Depuis le début de mon mandat en juin 2020, je m’intéresse à l’état de santé de notre jeunesse. J’ai notamment été alertée par les professionnels de santé et par les élus du secteur sur l’usage détourné du protoxyde d’azote.

J’ai rencontré ensuite Mme Thérèse Lebrun, Président-recteur délégué à la santé de l’Université catholique de Lille (34 600 étudiants, 5 facultés, 20 grandes écoles et instituts), et je me suis rendue au Centre Polyvalent de Santé Universitaire (CPSU) où  le Docteur Cécile Masset et son équipe pluridisciplinaire mènent un travail de fond pour dépister, soigner et accompagner les étudiants.

Ces échanges et visites ont permis de mieux comprendre les spécificités de la population étudiante en matière de santé, que ce soit en termes de pratiques ou de recours aux soins.

Pour approfondir ces sujets, j’ai tenu à organiser au sein de la commission des affaires sociales de l’Assemblée nationale une table-ronde autour de la santé universitaire, pierre angulaire de la protection santé de nos jeunes.

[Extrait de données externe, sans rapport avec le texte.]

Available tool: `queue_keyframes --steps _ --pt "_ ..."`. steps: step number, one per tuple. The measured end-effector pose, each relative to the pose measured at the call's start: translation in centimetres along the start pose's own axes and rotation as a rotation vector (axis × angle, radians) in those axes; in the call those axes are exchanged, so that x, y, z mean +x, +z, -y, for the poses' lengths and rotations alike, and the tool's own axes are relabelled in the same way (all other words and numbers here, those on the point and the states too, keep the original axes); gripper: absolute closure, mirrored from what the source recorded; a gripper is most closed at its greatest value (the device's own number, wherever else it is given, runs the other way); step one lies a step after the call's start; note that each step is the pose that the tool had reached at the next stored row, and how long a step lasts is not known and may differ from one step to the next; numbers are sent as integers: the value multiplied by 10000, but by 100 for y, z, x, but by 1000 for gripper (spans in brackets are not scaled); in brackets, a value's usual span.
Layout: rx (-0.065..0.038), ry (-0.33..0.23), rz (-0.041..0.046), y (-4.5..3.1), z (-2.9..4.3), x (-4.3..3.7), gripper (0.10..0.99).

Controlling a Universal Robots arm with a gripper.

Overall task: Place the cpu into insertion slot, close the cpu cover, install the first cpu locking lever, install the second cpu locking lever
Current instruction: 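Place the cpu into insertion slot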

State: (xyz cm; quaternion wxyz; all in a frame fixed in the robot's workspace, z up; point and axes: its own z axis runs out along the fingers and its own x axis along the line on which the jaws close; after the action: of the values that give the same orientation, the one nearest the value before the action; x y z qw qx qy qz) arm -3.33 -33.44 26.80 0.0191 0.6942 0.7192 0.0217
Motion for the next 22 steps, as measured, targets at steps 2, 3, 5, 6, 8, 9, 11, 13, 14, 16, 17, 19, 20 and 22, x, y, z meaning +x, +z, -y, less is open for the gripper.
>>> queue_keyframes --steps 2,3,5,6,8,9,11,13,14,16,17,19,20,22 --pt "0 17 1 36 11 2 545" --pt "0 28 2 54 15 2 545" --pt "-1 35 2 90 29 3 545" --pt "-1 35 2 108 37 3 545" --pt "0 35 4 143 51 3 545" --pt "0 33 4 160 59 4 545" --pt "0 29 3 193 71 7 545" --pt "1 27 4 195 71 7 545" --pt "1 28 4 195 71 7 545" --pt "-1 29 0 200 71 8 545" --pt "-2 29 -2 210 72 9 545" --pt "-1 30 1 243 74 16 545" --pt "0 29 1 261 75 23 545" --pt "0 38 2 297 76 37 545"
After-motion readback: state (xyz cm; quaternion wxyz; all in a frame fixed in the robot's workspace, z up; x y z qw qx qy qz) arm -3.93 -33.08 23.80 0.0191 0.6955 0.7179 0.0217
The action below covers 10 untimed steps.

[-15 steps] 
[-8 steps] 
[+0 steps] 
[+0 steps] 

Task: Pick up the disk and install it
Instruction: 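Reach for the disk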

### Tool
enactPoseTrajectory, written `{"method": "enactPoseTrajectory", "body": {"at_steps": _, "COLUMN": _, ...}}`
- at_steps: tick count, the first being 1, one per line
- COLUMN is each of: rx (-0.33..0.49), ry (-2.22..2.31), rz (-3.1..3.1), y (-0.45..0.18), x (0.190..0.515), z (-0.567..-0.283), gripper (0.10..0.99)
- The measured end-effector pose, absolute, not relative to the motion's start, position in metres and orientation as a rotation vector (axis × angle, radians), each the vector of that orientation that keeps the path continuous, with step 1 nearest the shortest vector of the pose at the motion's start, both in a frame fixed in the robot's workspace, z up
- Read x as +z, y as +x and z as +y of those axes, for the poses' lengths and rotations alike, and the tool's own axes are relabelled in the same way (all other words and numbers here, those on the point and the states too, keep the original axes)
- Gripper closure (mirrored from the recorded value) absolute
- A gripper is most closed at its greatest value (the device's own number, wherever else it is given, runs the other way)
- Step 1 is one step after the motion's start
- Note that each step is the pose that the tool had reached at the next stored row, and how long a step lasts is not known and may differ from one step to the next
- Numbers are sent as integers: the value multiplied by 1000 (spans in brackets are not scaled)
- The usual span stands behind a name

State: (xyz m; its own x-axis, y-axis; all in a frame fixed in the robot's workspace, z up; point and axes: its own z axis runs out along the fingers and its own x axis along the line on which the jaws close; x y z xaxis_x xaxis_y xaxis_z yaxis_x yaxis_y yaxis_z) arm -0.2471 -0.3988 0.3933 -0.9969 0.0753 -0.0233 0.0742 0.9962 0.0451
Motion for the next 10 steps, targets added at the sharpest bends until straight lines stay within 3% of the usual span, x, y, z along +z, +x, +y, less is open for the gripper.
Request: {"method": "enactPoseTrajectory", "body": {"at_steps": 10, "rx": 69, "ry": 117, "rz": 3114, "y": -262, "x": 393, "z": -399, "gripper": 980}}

Les universités sont sensibilisées par les questions de santé depuis plusieurs années. Cela n’a pas toujours été le cas. Cette prise de conscience s’est accompagnée d’initiatives directes.

– 84% des étudiants se déclarent en bonne santé, ils étaient 92% en 2015
– 1 étudiant sur 4 déclare être toujours stressé

Alors que la France sort d’un deuxième confinement, la question de la santé des jeunes me parait être une problématique à ne pas minimiser.   

La crise sanitaire actuelle est une épreuve particulièrement dure pour nos jeunes. Ils se retrouvent isolés à un moment où la vie étudiante est une condition essentielle pour leur épanouissement individuel. Et leurs perspectives d’avenir paraissent considérablement assombries par la crise économique.  La crise a aussi pour effet de creuser les inégalités entre étudiants. Les plus favorisés disposent d’un bon accès au numérique ; ils sont soutenus par leur famille, quand d’autres sont, comme ils le disent, « en galère », pour ne pas décrocher, pour s’alimenter, pour se soigner. 

 

Ces échanges ont démontré que l’enjeu de la santé mentale de nos jeunes doit réellement être au centre de nos préoccupations. En France, les effectifs de psychologues sont bien en deçà des besoins : l’objectif fixé de 1 psychologue universitaire pour 1 000 étudiants, contre 1 pour 29 000 étudiants aujourd’hui.